WHAT IS REQUIRED: Say how many of the lines below contain the word "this"; nothing else belongs in the answer.

-- DATA SHOWN follows --

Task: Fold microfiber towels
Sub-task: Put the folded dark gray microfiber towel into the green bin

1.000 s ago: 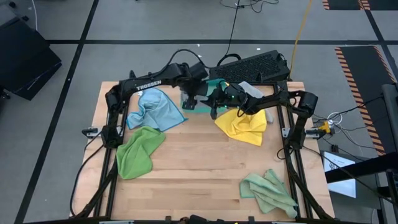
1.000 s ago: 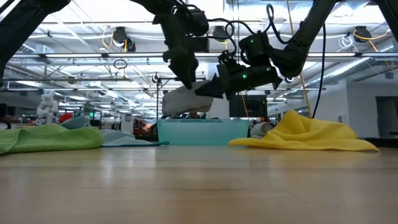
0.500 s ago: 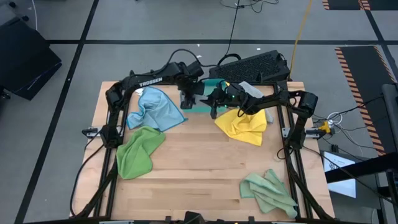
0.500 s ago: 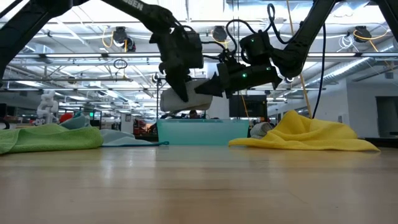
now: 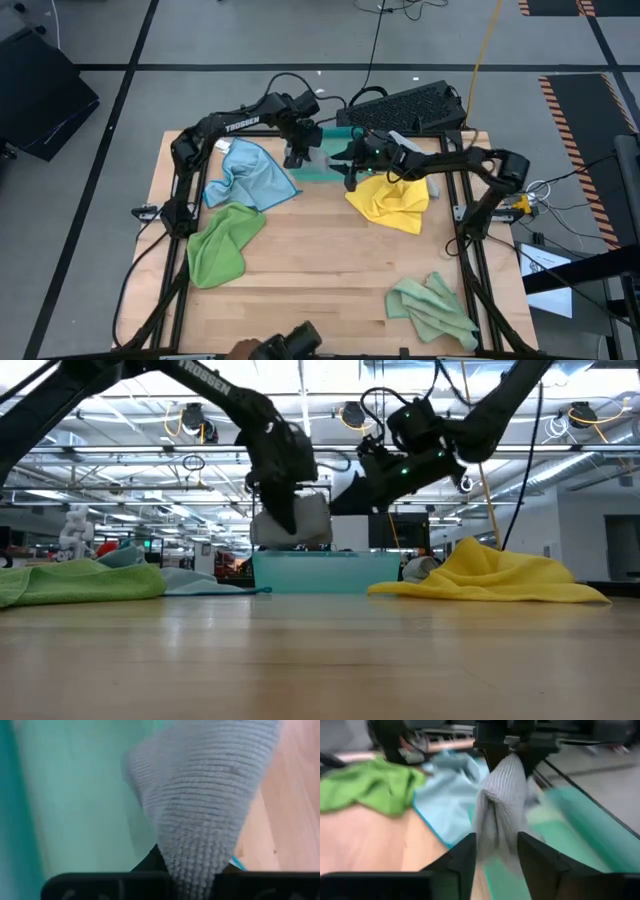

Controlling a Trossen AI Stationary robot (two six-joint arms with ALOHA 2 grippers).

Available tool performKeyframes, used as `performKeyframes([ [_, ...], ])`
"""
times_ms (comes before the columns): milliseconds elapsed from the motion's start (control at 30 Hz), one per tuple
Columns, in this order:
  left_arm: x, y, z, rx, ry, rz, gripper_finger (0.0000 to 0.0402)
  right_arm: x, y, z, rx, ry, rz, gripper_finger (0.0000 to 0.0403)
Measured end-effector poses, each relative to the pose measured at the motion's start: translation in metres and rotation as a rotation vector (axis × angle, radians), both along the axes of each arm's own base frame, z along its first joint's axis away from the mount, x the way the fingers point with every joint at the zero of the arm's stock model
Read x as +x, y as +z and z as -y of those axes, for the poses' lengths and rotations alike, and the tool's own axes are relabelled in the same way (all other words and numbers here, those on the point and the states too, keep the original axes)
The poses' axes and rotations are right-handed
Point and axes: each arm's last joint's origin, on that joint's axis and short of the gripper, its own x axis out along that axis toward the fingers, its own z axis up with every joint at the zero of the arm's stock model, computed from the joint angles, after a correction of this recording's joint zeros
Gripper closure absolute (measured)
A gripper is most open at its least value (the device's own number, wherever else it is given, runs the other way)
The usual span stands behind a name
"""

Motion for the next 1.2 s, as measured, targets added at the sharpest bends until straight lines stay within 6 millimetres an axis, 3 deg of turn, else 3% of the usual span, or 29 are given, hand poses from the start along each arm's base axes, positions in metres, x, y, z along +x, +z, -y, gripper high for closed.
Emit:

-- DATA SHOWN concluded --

FINISHED EXERCISE: 2